If you vote Tory, stories about benefit cheats and the cancelling of Christmas will ring true to your perception of reality; if you vote Labour stories about NHS waiting lists and homelessness will ring true. Both sides of an argument claim their stories map more strongly to reality. The reality is messy, and on each issue one side is probably more right than the other. As a reader you’ll feel strongly which side that is but I almost guarantee that this is based on a feeling rather than an analysis of the data.

This is a very a human thing to do. In the level of a family or workplace this is a solid way to go about your day. Stories and words are accompanied with facial expressions, body language and awkward silences. We unconsciously absorb, discard and remember information to update our picture of reality. So our ability to take a side or take a 3rd, 4th or 5th position is well informed.

This individual human apparatus serves us less well the more complex a situation becomes. To the point where I think that on a political level it is close to useless. Relying too much on presuppositions and needing a starting point which is already an oversimplified story.

On a macro level we listen to the news, read Twitter or facebook and we identify with the stories that ring true and appeal to us. We selectively dis-count and ignore that which doesn’t really help our cause and we enhance that which does. Our ability to sense truth is in this case only dependent on all the stories, videos and images we’ve seen before on this topic and ones we’ve chosen to remember. There is no body language or facial expressions to read that fit the moment; only images containing the fleeting certainty and wisdom of politicians and the brutal suffering of victims of war.

The situation is abstracted 10 million miles from a family dispute and yet we apply the same apparatus to it. The most remarkable part of this is that our certainty is never diminished by a situation’s complexity or scale. We are just as sure that Germany’s reluctance to support Ukraine is a result of their un-admirable qualities as a nation as we are sure that Amy’s devious consumption of the last Jaffa Cake is a result of her rotting morality.

Even if we rationally know that we don’t know 92% of the relevant reality of a situation, we always feel like we do know, because we need a comfortable mental state from which to act.

But I have good news!

white and orange airplane wing during sunset

While fitting pieces of information into an overarching story is a messy thing to do and you are not as good as it as you think; you are perfectly capable of discerning right from wrong on an individual level. And luckily for you – thats the level at which you exist and operate in the world.

Viktor Frankl survived Auschwitz and wrote ‘Man’s Search for Meaning’ which is a very short book full of cool insight into humanity.

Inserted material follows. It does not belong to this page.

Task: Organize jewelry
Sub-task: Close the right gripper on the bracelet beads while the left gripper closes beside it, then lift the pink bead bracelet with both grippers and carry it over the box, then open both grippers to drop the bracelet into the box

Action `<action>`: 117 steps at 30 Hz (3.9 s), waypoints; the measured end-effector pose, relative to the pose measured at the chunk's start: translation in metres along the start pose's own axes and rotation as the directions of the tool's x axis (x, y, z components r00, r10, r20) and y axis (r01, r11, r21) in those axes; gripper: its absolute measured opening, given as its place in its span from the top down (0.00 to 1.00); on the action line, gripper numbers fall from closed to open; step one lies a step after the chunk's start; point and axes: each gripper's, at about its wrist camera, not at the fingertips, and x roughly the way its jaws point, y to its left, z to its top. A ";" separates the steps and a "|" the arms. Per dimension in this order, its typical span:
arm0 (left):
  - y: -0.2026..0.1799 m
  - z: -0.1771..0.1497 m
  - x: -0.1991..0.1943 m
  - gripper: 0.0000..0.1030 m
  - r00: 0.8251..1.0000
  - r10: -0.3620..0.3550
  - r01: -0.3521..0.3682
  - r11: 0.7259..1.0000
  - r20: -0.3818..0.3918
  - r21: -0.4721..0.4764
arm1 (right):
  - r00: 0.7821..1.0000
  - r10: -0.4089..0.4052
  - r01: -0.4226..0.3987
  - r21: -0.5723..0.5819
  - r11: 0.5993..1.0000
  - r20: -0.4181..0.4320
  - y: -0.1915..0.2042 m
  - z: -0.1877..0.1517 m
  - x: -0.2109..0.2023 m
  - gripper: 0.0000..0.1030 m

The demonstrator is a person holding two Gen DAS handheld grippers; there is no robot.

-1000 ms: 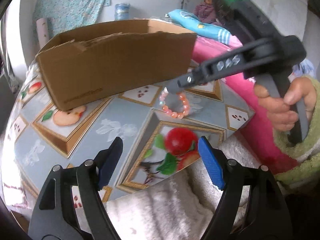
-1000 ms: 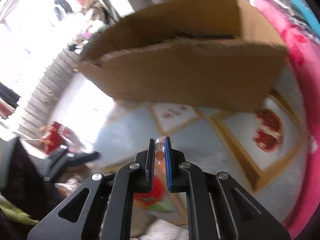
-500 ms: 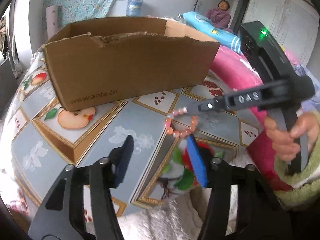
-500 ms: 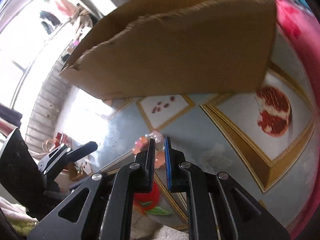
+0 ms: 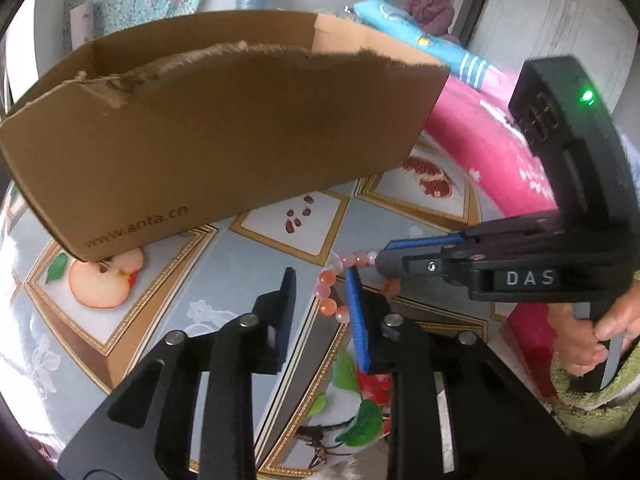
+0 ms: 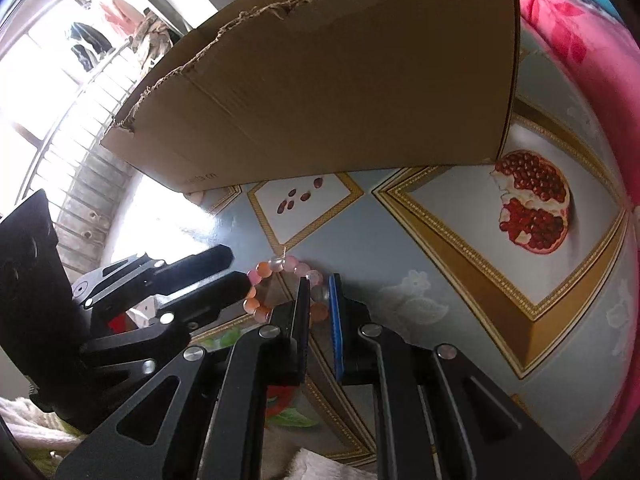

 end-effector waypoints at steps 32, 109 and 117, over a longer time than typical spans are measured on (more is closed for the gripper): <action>-0.038 0.012 0.029 0.92 0.983 0.154 -0.136 0.977 -0.101 0.166 | 0.998 -0.065 0.064 -0.162 0.985 0.001 0.010 0.005 -0.002 0.90; 0.110 0.157 -0.009 0.48 0.954 -0.012 0.033 0.997 -0.299 0.066 | 0.916 0.128 -0.224 -0.220 0.949 -0.379 0.058 0.218 0.030 0.89; 0.136 0.163 -0.099 0.23 0.993 0.100 -0.099 0.995 0.058 -0.021 | 0.998 0.019 -0.008 -0.185 0.983 0.057 0.009 0.202 -0.090 0.55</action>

We who lived in concentration camps can remember the men who walked through the huts, comforting others, giving away their last piece of bread. They may have been few in number but they offer sufficient proof that everything can be taken from a man but one thing: the last of the human freedoms – to choose one’s attitude in any given set of circumstances, to choose one’s own way…
… The mere knowledge that a man was either a camp guard or a prisoner tells us almost nothing. Human kindness can be found in all groups, even those which as a whole it would be easy to condemn…

Viktor Frankl, Man’s search for meaning

The same idea echoed by Gulag prisoner Aleksandr Solzhenitsyn:

The line separating good and evil passes not through states, nor between classes, nor between political parties either — but right through every human heart — and through all human hearts. This line shifts. Inside us, it oscillates with the years. And even within hearts overwhelmed by evil, one small bridgehead of good is retained

Aleksandr Solzhenitsyn, The Gulag Archipelago

As long as you’re alive you can decide be a good person, every hour and every day. You know what being a good person looks like and you get to choose to be that. Your most important contribution in a world of 7.7 billion people will always be at the individual level, you’re not only built for that, but you have no choice.